- Original author: Dr. Joseba Bikandi
- Written in: PHP
- Platform: Cross-platform
- Type: Bioinformatics
- License: GNU GPL version 2
- Website: biophp.org

= BioPHP =

BioPHP is a collection of open-source PHP code, with classes for DNA and protein sequence analysis, alignment, database parsing, and other bioinformatics tools. BioRuby is released under the GNU GPL version 2 licence and is one of a number of Bio* projects, designed to reduce code duplication. As an open source bioinformatics project, BioPHP is affiliated with the Open Bioinformatics Foundation.

==History==
The BioPHP project grew out of GenePHP, which was started by Serge Gregorio in 2003. GenePHP was conceived as a PHP-based implementation of similar bioinformatics packages such as BioPerl and BioPython and BioRuby.

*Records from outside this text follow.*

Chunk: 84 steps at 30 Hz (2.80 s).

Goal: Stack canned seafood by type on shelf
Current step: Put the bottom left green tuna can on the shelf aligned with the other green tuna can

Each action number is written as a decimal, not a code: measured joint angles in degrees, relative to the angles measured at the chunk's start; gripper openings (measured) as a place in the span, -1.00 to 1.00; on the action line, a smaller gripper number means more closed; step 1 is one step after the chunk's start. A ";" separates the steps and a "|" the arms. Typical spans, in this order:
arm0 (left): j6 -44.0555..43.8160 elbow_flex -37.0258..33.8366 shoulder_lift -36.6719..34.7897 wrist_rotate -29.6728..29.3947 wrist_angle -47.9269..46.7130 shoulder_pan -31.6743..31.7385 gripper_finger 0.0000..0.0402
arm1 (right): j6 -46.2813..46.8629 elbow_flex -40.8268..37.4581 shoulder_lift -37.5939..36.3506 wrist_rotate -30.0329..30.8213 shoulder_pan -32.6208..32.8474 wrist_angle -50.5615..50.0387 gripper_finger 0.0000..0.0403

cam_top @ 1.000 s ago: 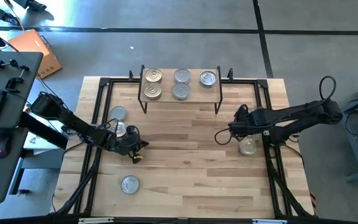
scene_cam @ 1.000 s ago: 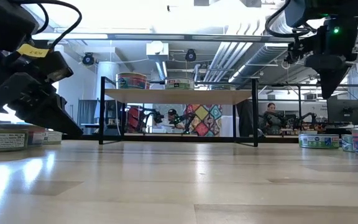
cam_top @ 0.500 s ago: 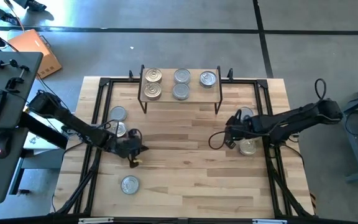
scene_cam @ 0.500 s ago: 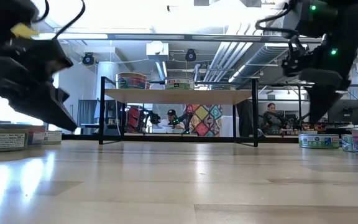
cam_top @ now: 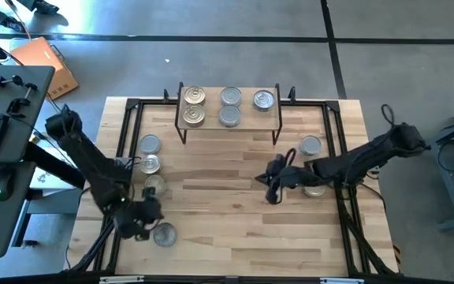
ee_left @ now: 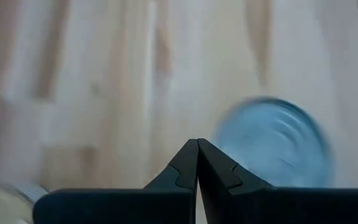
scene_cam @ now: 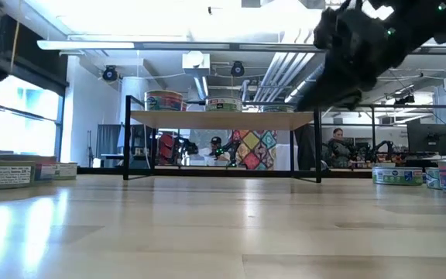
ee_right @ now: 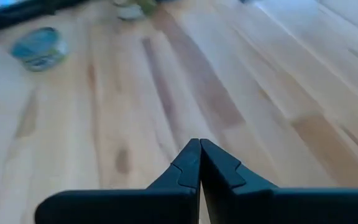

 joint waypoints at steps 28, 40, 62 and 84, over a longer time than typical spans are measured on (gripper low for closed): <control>19.93 0.01 18.24 -2.02 25.78 13.59 -1.00 | -19.26 20.04 24.82 -8.72 1.90 12.52 -1.00; 42.27 0.19 31.65 12.64 54.67 32.62 -1.00 | -12.28 20.04 24.85 -3.61 6.60 5.52 -0.74; 43.07 0.11 31.83 11.17 57.75 36.63 -1.00 | -24.26 20.02 34.50 -0.72 10.18 14.12 -0.02; 41.80 0.19 30.84 8.93 54.85 37.39 -1.00 | -32.56 20.04 34.97 -0.53 10.44 14.25 -0.02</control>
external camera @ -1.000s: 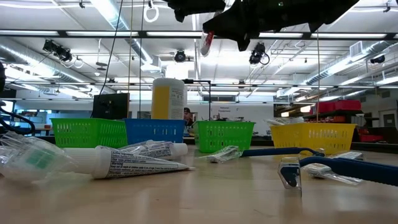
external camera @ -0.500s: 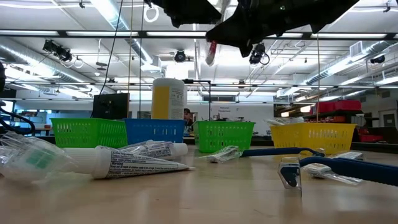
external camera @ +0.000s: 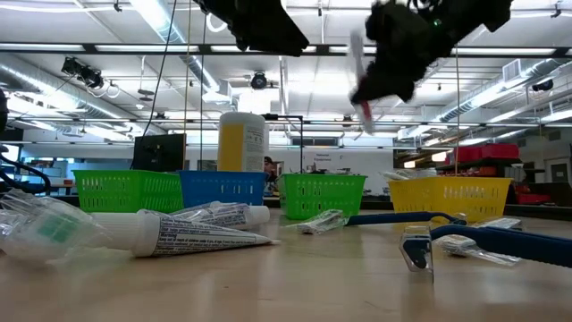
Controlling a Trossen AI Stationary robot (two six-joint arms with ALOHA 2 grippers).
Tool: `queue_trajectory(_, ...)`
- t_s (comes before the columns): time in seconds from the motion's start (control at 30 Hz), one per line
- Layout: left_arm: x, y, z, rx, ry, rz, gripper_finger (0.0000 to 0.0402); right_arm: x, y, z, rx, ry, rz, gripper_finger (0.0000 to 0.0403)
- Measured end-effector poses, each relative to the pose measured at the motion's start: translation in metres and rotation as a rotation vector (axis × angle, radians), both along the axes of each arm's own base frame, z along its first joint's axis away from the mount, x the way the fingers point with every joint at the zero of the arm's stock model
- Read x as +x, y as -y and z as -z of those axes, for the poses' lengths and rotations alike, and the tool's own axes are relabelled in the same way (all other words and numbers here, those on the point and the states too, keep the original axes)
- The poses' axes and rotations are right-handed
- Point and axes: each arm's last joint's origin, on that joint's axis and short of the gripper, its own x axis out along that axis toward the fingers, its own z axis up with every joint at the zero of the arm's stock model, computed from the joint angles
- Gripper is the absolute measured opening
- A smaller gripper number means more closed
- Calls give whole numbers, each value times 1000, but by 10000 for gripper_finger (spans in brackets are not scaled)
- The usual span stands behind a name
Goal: Pick & Place Travel size toiletries
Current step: Put the red and white toothbrush into the yellow bin
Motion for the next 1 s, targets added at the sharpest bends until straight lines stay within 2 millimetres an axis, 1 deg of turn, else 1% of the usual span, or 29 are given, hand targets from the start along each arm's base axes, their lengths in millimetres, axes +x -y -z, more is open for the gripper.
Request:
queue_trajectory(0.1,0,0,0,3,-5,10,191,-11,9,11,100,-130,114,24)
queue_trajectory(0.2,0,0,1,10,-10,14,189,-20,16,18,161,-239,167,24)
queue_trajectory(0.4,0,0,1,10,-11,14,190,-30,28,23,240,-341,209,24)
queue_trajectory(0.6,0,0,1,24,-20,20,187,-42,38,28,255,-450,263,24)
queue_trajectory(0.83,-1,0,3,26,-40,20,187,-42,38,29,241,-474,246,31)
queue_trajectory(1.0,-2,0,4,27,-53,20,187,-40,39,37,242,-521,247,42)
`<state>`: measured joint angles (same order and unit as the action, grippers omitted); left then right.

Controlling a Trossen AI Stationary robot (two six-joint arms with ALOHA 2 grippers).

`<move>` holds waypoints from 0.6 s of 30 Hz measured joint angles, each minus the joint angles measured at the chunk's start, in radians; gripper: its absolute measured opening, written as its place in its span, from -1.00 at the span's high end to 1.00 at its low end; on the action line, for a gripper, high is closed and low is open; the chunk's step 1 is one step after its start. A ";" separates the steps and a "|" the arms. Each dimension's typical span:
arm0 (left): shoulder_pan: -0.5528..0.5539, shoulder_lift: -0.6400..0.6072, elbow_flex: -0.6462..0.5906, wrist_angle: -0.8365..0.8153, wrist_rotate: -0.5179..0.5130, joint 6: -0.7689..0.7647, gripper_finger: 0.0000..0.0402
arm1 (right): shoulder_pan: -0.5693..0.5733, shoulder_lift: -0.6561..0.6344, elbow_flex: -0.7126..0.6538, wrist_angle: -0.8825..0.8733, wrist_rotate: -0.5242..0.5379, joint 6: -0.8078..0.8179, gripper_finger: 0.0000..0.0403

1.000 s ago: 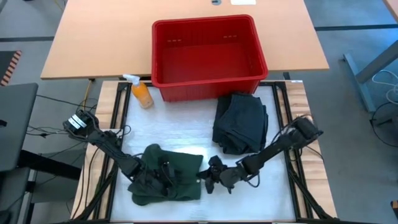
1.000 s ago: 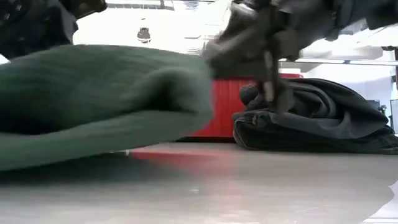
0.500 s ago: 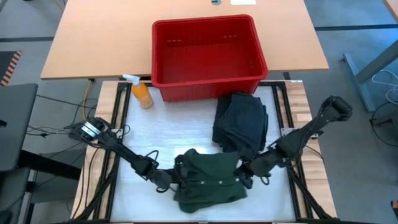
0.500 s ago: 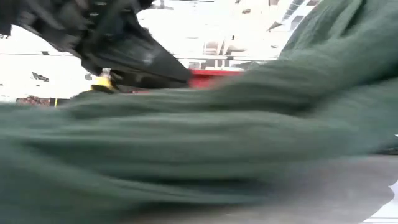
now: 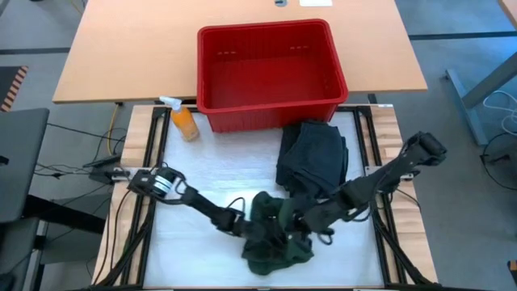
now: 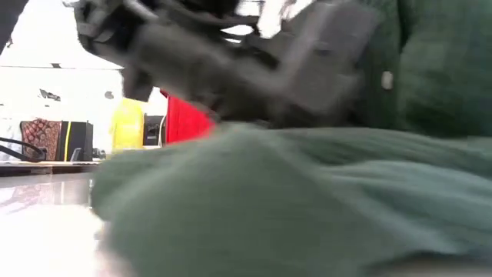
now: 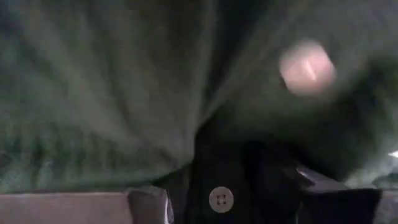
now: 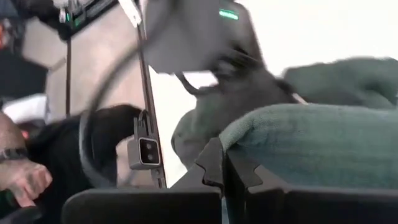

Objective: Fold Laundry from Bin
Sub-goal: Fold the green button down shirt

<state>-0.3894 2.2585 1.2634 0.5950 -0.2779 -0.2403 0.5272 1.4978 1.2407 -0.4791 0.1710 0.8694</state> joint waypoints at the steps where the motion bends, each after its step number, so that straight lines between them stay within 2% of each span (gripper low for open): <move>1: 0.011 0.021 0.036 -0.015 0.021 0.007 0.29 | -0.001 0.029 0.030 -0.007 -0.015 -0.022 0.92; 4: 0.035 0.065 0.127 -0.086 0.062 0.033 0.29 | -0.007 0.113 0.132 -0.071 -0.057 -0.078 0.92; 8: 0.049 0.049 0.187 -0.262 0.088 0.084 0.29 | -0.005 0.204 0.262 -0.242 -0.064 -0.089 0.92; 11: 0.049 -0.024 0.188 -0.471 0.067 0.127 0.29 | -0.006 0.259 0.307 -0.319 -0.056 -0.086 0.91; 14: 0.035 -0.114 0.176 -0.694 -0.006 0.159 0.29 | -0.007 0.284 0.327 -0.360 -0.040 -0.087 0.90; 18: -0.004 -0.246 0.135 -0.824 -0.038 0.180 0.29 | 0.005 0.269 0.328 -0.353 -0.008 -0.092 0.90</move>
<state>-0.3930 2.0121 1.3989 -0.2292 -0.3160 -0.0605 0.5325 1.7672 1.5683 -0.8321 0.1634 0.7770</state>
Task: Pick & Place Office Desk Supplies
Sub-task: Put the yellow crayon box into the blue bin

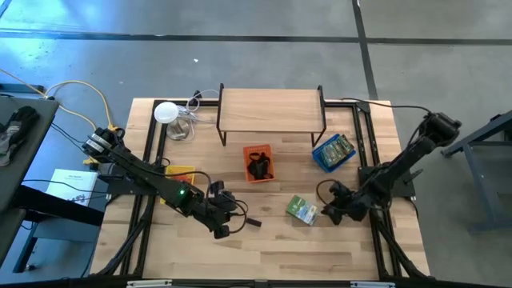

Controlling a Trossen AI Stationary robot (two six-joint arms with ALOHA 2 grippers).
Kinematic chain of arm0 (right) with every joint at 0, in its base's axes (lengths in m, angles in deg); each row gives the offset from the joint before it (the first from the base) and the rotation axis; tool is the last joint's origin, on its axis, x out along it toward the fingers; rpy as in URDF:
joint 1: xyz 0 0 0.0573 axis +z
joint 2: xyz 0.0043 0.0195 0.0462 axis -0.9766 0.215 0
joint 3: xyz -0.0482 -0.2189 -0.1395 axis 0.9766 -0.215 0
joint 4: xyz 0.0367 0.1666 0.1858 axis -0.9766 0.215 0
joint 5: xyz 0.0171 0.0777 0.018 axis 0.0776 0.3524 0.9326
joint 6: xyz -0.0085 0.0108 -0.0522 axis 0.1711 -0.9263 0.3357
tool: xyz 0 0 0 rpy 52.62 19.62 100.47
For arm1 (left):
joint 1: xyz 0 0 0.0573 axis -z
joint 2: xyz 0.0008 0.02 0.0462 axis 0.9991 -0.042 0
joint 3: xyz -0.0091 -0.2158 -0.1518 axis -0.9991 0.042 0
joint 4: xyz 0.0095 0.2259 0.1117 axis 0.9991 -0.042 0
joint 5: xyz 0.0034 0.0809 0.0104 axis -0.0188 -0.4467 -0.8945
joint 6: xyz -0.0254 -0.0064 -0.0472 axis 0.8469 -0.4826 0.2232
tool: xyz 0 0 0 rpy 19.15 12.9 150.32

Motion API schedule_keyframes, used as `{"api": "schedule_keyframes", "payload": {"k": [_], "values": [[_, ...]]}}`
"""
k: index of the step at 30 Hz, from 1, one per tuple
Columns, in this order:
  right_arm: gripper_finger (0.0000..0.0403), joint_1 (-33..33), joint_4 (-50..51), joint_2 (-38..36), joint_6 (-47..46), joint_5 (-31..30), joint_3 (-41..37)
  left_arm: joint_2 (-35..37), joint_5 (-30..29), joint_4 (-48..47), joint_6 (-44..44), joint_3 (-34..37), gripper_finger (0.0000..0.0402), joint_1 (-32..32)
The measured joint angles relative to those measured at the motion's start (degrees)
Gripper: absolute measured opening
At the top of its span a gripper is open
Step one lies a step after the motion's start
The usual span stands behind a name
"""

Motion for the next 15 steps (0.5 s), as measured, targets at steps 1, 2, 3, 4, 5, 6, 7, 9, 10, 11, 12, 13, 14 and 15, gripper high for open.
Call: {"api": "schedule_keyframes", "payload": {"k": [1, 2, 3, 4, 5, 6, 7, 9, 10, 11, 12, 13, 14, 15], "values": [[0.0122, -0.7, -0.96, 0.0, 0.61, -0.16, -0.4, 0.0, 0.03, 0.03, 0.0, 0.0, 0.0091, 0.0], [0.0122, -1.43, -1.29, 0.0, 1.31, -0.28, -0.51, 0.0, 0.07, 0.04, -0.01, 0.0, 0.0091, 0.0], [0.0123, -2.1, -1.66, 0.0, 2.03, -0.09, -0.58, 0.0, 0.14, 0.03, -0.01, 0.0, 0.0091, 0.0], [0.0123, -2.69, -2.04, 0.01, 3.01, 0.31, -0.58, 0.0, 0.14, 0.02, -0.01, 0.0, 0.0091, 0.0], [0.0125, -3.26, -2.71, 0.01, 3.94, 0.86, -0.61, 0.0, 0.14, 0.04, 0.01, 0.0, 0.0091, 0.0], [0.0125, -3.93, -3.5, 0.02, 4.85, 1.79, -0.61, 0.0, 0.14, 0.04, -0.01, 0.0, 0.0091, 0.0], [0.0126, -4.69, -4.15, 0.0, 5.65, 3.22, -0.58, 0.0, 0.14, 0.04, -0.01, 0.0, 0.0091, 0.0], [0.0126, -6.24, -4.7, 0.02, 6.07, 5.86, -0.58, 0.0, 0.14, 0.04, -0.01, 0.0, 0.0091, -0.13], [0.0125, -6.87, -4.85, 0.02, 6.09, 6.87, -0.58, 0.0, 0.14, 0.03, -0.02, 0.0, 0.0091, -0.28], [0.0124, -7.42, -5.17, 0.02, 6.38, 7.58, -0.58, 0.0, 0.14, 0.04, -0.03, 0.0, 0.0091, -0.4], [0.0123, -7.85, -5.69, 0.02, 7.14, 8.08, -0.58, 0.0, 0.14, 0.01, -0.04, 0.0, 0.0091, -0.6], [0.0122, -8.12, -6.45, 0.02, 7.91, 8.45, -0.58, 0.0, 0.12, 0.03, -0.01, 0.0, 0.0091, -0.75], [0.012, -8.39, -7.51, 0.02, 8.87, 9.2, -0.58, 0.0, 0.12, 0.04, -0.01, 0.0, 0.0091, -0.89], [0.012, -8.56, -8.69, 0.02, 9.63, 9.78, -0.58, 0.0, 0.12, 0.02, -0.01, 0.0, 0.0091, -1.1]]}}
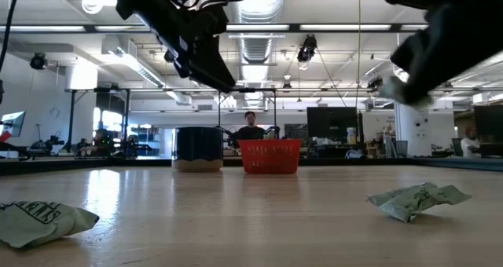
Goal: Pick and place Stevia / Truvia into bins
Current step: Put the stevia packet into the basket
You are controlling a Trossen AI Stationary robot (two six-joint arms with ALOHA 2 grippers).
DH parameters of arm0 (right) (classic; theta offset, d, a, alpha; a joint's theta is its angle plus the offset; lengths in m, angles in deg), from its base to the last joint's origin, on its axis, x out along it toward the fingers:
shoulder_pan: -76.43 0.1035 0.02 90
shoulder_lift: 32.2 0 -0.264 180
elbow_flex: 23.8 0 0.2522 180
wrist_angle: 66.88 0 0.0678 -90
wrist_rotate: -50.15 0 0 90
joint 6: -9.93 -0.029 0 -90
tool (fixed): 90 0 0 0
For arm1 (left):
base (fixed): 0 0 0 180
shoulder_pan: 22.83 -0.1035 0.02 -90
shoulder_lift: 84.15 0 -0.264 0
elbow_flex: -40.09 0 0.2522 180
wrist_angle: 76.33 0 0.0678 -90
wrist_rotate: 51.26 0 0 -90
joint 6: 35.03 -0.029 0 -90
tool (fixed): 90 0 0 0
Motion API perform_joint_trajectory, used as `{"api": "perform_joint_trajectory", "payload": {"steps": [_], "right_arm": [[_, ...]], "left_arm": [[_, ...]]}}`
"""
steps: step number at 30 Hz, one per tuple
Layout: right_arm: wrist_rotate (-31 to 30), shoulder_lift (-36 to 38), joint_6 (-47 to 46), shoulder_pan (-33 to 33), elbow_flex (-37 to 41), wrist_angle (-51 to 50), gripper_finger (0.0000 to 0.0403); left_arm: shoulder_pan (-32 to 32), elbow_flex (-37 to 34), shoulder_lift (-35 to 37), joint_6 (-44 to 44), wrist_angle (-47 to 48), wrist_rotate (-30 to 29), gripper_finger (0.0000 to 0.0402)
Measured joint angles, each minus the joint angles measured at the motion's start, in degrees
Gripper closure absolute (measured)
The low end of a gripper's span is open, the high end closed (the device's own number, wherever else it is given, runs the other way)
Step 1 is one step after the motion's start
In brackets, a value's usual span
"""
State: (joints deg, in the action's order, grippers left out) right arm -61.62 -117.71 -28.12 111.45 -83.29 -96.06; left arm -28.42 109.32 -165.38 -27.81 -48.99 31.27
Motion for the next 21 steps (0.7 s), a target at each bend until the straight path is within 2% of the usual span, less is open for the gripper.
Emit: {"api": "perform_joint_trajectory", "payload": {"steps": [6,10,16,21], "right_arm": [[-10.3,6.0,7.5,-5.5,0.0,-3.2,0.0392],[-12.8,8.9,12.7,-12.6,0.0,-3.1,0.0392],[-12.0,9.7,18.1,-25.2,0.0,0.4,0.0392],[-0.8,7.2,24.9,-35.6,0.0,9.1,0.0392]], "left_arm": [[0.0,0.0,0.6,0.0,0.0,0.0,0.0224],[0.1,0.0,0.7,0.0,-0.2,0.0,0.0224],[0.1,0.0,0.7,2.5,-0.3,1.0,0.0224],[0.8,0.0,0.7,3.2,-0.3,5.2,0.0224]]}}
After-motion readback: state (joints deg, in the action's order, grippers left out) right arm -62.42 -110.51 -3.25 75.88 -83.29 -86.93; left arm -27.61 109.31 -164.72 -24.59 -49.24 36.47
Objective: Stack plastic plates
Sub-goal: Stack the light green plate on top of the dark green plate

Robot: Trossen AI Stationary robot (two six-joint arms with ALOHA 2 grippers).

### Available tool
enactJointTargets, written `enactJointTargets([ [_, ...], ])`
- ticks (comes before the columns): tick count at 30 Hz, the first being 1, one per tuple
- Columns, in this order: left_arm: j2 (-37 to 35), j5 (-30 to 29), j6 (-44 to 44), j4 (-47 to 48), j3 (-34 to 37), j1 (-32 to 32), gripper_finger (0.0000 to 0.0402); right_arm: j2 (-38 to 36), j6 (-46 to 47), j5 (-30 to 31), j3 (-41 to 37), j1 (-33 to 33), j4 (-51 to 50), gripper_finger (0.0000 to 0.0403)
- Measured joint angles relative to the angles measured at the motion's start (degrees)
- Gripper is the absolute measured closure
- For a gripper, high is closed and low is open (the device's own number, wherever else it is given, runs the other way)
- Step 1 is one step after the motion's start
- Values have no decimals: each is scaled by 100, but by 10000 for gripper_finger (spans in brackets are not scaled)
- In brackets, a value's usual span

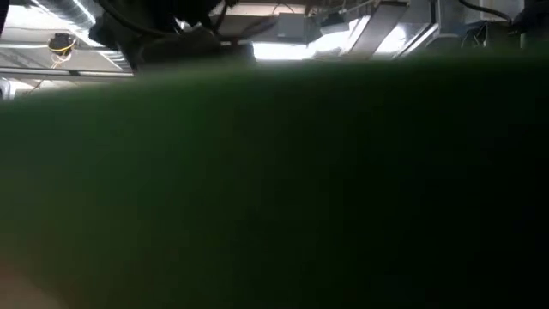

BioPHP was developed in December 2005 by Joseba Bikandi at the University of the Basque Country, Spain as an extension of GenePHP. GenePHP is one of the four projects currently forming BioPHP.

==Projects==
BioPHP is divided into four 'projects'. The GenePHP project has a similar structure to other Bio* projects, with a number of classes representing (amongst other things) DNA and protein sequences and sequence alignments. Each class is designed to be general enough to be useful in a number of BioPHP projects. Similarly, the Functions project aims to create a number of functions to perform tasks on class objects and reduce code duplication between projects. The Minitools and Tools projects aim to generate a set of PHP scripts for small, repetitive tasks; scripts in the Tools project generally have special requirements, such as interfacing with non-PHP scripts and/or code (written in, for instance, Perl or C).